Each line in the entries below that contains the word "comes" counts once. Report how many there are and nothing more.

- Opening Delimiter -

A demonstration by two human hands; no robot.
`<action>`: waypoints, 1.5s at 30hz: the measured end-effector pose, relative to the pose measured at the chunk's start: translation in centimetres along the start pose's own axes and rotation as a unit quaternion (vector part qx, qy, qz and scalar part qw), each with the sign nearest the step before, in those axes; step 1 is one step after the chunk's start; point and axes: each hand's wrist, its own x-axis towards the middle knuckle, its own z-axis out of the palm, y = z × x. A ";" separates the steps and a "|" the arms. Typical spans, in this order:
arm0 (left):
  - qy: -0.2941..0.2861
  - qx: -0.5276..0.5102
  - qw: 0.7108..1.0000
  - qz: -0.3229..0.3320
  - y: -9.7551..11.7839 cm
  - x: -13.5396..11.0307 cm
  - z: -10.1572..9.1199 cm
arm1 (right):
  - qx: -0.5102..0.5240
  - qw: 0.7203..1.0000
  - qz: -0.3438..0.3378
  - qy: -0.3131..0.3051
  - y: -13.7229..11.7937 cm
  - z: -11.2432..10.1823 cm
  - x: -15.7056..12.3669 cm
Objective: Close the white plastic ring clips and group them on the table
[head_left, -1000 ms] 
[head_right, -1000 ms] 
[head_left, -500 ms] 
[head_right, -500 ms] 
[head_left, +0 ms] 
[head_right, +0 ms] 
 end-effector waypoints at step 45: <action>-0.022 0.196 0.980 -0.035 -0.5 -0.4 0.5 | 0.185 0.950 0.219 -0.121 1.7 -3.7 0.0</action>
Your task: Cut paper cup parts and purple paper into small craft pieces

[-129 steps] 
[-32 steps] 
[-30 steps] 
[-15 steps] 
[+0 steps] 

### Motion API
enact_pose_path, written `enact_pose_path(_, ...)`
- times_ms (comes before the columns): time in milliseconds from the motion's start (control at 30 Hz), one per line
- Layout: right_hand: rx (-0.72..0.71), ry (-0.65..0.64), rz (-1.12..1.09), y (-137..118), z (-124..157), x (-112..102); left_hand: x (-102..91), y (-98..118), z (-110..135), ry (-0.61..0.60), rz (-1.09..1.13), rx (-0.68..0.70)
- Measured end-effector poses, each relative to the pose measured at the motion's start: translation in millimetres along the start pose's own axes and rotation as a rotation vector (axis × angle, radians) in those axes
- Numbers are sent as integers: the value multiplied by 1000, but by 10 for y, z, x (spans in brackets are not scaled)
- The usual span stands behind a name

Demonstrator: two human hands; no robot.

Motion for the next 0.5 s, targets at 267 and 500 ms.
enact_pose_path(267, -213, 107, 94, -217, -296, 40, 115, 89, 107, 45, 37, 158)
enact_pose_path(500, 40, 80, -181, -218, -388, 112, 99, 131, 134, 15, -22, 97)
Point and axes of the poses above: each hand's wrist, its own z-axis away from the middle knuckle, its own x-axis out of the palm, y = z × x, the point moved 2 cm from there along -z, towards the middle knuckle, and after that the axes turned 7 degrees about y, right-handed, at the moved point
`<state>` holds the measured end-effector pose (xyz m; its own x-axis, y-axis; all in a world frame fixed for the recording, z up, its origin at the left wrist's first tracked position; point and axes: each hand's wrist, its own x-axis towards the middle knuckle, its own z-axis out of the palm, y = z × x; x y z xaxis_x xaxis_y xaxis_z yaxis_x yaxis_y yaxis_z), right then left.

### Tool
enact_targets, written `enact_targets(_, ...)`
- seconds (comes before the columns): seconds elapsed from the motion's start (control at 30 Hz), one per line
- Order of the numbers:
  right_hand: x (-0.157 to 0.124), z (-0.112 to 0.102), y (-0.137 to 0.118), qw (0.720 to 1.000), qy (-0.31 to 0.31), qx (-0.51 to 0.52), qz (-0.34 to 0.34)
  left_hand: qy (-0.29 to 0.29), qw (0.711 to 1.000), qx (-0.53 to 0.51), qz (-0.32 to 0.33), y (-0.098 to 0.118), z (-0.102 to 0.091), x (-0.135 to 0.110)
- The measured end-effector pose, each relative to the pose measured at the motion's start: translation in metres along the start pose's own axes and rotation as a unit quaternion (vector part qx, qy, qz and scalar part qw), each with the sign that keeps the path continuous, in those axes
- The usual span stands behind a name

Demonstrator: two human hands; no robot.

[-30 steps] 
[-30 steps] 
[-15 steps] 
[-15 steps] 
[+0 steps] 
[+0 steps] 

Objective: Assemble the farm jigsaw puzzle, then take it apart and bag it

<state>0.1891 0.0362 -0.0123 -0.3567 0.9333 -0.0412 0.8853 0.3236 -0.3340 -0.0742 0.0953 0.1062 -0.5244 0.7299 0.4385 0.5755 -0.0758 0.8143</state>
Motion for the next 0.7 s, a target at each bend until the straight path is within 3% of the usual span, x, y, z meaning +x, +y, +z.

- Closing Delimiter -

## Exercise answer:
2